Era el último piso del edificio y el cielo las protegía y les daba ánimos para abrir las bocas, sollozar porque ninguna de las dos confesaría a otros y el cielo escondería las palabras entre las nubes. Las humillaciones, los maltratos de los maridos también adivinados por expresiones y algún que otro ruido escapado por las débiles paredes, se hacían voces compartidas y secadas las lágrimas con las puntas de las toallas colgadas. Para suerte secreta de ellas, los maridos marcharon rápido al infinito por las cervezas trastocadas en ron duro hecho en el barrio y los hijos, distribuidos en el mundo, criados en la colocación de la mujer en el peldaño inferior, limpiaban las conciencias con el envío ritual de dineros a las madres y sabiéndolas atendidas por una cuidadora capacitada.
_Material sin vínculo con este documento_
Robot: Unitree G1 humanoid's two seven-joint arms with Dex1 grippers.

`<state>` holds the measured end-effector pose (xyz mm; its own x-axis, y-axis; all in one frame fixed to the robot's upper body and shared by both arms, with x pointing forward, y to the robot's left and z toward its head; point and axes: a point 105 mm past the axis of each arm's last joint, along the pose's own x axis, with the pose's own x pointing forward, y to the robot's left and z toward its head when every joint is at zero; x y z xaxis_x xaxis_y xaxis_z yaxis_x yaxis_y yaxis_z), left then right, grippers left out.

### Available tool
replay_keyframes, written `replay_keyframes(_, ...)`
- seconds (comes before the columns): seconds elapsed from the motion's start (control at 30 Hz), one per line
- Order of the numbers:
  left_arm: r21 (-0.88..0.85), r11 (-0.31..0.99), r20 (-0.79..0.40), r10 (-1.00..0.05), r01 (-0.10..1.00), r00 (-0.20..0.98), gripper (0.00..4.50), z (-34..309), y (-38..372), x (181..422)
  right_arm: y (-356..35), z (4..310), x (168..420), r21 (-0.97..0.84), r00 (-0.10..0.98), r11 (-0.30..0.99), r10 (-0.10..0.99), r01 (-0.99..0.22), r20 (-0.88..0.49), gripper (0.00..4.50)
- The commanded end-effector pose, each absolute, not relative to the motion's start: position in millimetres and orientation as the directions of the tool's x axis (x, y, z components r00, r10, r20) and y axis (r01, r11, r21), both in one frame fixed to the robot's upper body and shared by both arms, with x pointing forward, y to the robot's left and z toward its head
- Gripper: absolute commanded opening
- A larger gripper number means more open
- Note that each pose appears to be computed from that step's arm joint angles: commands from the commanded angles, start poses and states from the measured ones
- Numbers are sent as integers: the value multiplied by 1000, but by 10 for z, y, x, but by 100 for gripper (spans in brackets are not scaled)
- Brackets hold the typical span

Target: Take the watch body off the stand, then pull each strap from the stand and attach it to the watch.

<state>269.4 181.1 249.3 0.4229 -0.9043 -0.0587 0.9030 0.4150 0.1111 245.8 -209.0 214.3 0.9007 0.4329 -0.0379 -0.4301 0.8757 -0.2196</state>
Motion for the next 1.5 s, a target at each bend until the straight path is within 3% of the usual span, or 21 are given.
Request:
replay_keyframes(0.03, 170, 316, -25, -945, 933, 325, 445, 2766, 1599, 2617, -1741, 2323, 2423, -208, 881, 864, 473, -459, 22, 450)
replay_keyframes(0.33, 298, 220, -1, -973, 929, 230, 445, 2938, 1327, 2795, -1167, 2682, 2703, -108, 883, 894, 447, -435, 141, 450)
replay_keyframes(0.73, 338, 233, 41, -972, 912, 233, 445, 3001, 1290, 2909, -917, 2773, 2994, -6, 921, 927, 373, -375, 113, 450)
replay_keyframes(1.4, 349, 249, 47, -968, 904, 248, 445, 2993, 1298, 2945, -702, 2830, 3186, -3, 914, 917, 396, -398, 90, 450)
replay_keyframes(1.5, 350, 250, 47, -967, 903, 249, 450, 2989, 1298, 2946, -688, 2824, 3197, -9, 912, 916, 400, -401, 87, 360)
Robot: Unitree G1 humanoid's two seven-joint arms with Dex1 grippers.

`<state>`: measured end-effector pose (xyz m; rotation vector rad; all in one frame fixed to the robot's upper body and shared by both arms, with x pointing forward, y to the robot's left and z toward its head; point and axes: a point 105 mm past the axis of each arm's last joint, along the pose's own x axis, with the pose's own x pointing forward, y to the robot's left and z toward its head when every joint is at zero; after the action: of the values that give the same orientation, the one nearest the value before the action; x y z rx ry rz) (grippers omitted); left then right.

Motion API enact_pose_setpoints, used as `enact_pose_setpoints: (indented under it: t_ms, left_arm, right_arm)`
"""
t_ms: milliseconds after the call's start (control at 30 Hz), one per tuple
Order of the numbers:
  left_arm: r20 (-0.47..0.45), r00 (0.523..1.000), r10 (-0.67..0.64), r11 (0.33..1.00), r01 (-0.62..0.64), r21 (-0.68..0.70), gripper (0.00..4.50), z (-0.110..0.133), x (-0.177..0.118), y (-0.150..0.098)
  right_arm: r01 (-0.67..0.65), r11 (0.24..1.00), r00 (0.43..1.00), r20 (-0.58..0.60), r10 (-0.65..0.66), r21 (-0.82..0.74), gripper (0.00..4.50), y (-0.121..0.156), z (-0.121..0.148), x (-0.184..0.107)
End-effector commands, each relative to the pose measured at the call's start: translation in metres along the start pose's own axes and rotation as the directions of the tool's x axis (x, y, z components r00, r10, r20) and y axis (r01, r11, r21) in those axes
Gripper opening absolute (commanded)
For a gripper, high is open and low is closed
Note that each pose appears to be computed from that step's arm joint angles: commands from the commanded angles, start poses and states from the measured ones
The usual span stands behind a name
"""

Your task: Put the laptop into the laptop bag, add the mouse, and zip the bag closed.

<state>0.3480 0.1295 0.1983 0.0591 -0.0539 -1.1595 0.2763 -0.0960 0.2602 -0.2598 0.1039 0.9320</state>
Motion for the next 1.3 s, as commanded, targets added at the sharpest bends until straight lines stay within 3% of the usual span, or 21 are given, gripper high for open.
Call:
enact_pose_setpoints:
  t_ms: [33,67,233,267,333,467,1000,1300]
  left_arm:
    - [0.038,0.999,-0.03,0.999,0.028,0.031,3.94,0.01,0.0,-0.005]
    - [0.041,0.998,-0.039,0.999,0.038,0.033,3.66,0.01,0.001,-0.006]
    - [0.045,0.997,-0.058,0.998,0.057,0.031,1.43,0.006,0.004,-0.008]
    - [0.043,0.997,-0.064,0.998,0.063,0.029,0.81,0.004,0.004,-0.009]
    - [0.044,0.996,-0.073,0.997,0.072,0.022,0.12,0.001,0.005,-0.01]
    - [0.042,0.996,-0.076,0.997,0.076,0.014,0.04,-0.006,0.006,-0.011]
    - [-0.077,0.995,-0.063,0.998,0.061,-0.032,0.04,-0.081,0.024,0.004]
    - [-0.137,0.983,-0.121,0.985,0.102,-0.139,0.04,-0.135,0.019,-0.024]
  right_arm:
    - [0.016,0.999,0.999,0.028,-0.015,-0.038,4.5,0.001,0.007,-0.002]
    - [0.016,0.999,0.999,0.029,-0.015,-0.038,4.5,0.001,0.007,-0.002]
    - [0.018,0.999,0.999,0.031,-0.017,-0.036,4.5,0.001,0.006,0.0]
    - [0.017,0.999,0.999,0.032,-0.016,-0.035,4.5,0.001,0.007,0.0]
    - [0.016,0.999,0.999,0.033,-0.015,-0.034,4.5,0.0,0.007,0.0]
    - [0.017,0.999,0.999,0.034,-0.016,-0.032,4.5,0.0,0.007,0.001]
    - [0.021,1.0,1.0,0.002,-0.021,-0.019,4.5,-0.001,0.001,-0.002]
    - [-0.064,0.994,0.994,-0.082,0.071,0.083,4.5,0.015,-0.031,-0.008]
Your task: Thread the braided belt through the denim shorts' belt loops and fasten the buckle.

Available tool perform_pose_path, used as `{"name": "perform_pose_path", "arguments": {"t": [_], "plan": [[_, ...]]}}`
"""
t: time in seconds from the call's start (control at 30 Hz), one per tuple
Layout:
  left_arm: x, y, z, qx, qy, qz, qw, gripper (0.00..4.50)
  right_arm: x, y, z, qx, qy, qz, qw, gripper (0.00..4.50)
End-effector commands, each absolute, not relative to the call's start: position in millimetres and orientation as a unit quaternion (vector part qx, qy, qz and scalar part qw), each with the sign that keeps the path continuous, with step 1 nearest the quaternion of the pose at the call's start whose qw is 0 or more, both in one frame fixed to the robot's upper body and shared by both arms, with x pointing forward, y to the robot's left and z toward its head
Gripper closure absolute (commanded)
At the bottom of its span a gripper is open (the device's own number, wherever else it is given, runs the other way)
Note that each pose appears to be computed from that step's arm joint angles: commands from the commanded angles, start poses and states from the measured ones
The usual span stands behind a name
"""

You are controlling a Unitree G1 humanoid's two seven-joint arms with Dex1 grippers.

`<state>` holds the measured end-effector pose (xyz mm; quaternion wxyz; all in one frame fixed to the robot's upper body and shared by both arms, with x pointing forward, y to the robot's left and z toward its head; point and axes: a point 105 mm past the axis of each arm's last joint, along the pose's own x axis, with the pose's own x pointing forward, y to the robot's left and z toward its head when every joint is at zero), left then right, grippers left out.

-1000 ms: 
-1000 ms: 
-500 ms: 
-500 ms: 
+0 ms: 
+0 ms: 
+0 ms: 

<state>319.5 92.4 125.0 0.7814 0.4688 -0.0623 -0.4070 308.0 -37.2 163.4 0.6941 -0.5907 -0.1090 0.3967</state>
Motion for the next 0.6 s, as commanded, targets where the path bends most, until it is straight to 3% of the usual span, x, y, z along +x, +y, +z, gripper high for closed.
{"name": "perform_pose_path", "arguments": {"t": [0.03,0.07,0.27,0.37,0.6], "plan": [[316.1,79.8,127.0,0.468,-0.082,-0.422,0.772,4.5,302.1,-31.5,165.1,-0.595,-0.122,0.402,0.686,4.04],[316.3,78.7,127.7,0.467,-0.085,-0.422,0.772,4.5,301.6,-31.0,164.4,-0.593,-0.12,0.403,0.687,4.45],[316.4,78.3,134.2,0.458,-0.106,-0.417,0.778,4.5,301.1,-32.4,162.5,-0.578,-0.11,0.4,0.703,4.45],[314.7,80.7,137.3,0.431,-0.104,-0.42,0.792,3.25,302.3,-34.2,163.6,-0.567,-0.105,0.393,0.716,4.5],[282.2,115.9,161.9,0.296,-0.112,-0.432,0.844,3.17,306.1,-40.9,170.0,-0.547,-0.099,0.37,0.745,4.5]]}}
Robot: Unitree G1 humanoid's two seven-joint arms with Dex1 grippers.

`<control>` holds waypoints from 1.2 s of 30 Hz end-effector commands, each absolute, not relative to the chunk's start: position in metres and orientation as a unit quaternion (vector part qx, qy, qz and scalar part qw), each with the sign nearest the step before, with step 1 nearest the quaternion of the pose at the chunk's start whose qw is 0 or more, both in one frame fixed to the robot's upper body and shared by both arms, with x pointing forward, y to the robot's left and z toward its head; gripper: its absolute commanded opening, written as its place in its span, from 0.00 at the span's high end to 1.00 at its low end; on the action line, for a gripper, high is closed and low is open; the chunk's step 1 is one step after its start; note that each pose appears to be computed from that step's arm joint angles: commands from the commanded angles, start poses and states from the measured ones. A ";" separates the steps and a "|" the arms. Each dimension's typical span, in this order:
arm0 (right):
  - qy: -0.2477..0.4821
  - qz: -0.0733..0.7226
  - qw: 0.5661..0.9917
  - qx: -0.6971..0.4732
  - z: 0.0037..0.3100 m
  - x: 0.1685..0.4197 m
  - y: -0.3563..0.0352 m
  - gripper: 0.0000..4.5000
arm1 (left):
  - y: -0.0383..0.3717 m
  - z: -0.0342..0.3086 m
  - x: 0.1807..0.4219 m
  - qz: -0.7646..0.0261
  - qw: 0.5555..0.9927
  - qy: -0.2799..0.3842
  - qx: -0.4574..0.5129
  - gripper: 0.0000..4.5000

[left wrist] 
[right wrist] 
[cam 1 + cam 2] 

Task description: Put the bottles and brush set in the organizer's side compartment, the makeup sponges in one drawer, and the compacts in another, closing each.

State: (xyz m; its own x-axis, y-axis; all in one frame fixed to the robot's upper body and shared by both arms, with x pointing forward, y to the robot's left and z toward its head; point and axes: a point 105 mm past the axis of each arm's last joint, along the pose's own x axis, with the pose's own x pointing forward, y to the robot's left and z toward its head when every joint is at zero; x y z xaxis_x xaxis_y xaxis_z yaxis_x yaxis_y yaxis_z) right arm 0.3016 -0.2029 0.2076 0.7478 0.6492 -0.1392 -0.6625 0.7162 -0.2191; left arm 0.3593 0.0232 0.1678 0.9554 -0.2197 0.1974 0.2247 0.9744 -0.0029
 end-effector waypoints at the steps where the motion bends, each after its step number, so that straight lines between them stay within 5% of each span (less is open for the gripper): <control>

La cuidadora auxiliada por una muchacha se ocupaba de los dos remozados apartamentos. Ninguna manifestaba quejas de aquellas damas silenciosas. Eran cariñosas y las trataban como a hijas. Tenían sus rarezas que ellas atribuían a la vejez. Siendo grandes amigas no se visitaban. Allí, en el patio trasero desactivado el lavadero y desaparecidas las tendederas por la sustitución de la súper lavadora, les habían colocado dos antiguas mecedoras, rodeadas de yerbas aromáticas. Desde allí conversaban y conversaban a sol y sombra. También se habían negado a la colocación de toldos porque afirmaban que el cielo y las nubes también participaban de sus conversaciones.